An academic view from Dr Kevin Ruck
Let’s start by briefly summarising definitions of marketing, marketing communications, public relations and internal communication.
Marketing is described by the Chartered Institute of Marketing (CIM) as the 7 Ps: Product, Price, Place, Promotion, People, Process, and Physical Evidence[1]. Marketing communications is often defined as the practice of ‘using a combination of channels and tools to communicate with a desired market for the purpose of brand awareness, sales, advertising, or promotion’.[2] It is effectively the ‘Promotion’ P in the 7 Ps, focused on ‘the way a company communicates what it does and what it can offer customers’.[3] It is clear from these top-level overviews that marketing is customer-focused.
Public relations is defined by the Chartered Institute of Public Relations (CIPR) as ‘the discipline which looks after reputation, with the aim of earning understanding and support and influencing opinion and behaviour. It is the planned and sustained effort to establish and maintain goodwill and mutual understanding between an organisation and its publics’ where the term ‘publics’ explicitly includes employees.[4]
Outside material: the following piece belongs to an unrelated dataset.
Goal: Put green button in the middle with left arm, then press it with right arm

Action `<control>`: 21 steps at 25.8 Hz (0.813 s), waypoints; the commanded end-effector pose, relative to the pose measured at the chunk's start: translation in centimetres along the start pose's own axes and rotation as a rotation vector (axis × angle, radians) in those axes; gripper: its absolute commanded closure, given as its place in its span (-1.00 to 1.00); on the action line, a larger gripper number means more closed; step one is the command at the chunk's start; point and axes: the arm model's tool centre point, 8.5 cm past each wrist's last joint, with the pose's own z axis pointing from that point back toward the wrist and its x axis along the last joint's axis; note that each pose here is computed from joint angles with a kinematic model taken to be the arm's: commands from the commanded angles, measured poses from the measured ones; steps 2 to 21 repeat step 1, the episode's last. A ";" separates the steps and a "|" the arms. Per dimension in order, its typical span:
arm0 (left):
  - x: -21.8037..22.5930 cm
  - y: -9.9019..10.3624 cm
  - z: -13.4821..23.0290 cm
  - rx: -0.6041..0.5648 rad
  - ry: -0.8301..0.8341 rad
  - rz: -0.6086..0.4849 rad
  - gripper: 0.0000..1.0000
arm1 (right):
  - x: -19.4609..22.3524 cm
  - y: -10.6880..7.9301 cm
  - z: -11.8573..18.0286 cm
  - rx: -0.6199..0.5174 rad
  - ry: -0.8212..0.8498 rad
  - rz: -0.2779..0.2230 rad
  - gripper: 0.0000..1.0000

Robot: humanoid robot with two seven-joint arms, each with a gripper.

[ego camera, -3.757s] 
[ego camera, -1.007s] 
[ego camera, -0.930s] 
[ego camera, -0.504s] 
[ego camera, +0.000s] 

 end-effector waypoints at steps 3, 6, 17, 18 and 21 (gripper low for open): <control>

Importantly, CIPR states that ‘to be effective, an organisation needs to listen to the opinions of those with whom it deals and not solely provide information. Issuing a barrage of propaganda is not enough in today’s open society’.[5] This perspective emphasises listening and the limitations of propaganda.
An often-cited academic definition of internal communication is ‘The strategic management of interactions and relationships between stakeholders within organisations across a number of interrelated dimensions including, internal line manager communication, internal team peer communication, internal project peer communication and internal corporate communication’.[6] This wide-ranging perspective emphasises relationships and bases communication with employees on a CUBA model[7]:
C – Commitment to the organisation
U – Understanding of its evolving aims
B – Belonging, a sense of belonging to the organisation
A – Awareness of its changing environment
The definition takes an employee-centric perspective. It views employees as a knowledgeable and higher order stakeholder group.
The highly regarded Institute of Internal Communication (IoIC)’s profession map has ‘mutual understanding’ at its core and highlights ‘helping to create an environment where employee voice and collaboration is part of the fabric of the organisation and where the contribution to success is recognised’.[8]
Internal communication can, of course, include providing employees with key information about products and services that is important for them to do their job. However, this is not information that has to be sold to employees.
Viewing employees as ‘customers’ who need to be ‘sold’ organisational information is conceptually flawed.
Dr Kevin Ruck
As scholars have observed, ‘The lack of definition that the concept of internal marketing still presents flaws in the delineation of operational constructs to portray it’.[9]
Employees are not internal customers of an organisation’s purpose, strategy, plans and objectives. They are developers, constructors and enablers of it. You do not sell this information back to the creators of it. That is to misunderstand the dynamics of employee commitment and belongingness.
There is a wealth of research that shows that employees dislike internal ‘spin’ and simply want their managers to provide timely, accurate, factual information in a clear and transparent manner – ‘warts and all’.[10]
Research in 2021 found that as the proportion of employees who say that communications are too positive rises, their levels of advocacy concurrently fall.[11]
Further recent research in 2023 found that employees recommend their organisation as a good place to work if it has two-way conversations and has open and honest communication.[12] This is not sloganized internal marketing communications.
There is also a potential dark side to internal marketing. When communication becomes so biased that it only ever portrays a single, senior manager oriented, narrative it can mask negative consequences for employees. To put it bluntly, employees may be subject to propaganda that is not in their interests. An internal marketing approach can purposefully limit the opportunities for employees to call-out poor processes and behaviours – which is unethical communication.[13]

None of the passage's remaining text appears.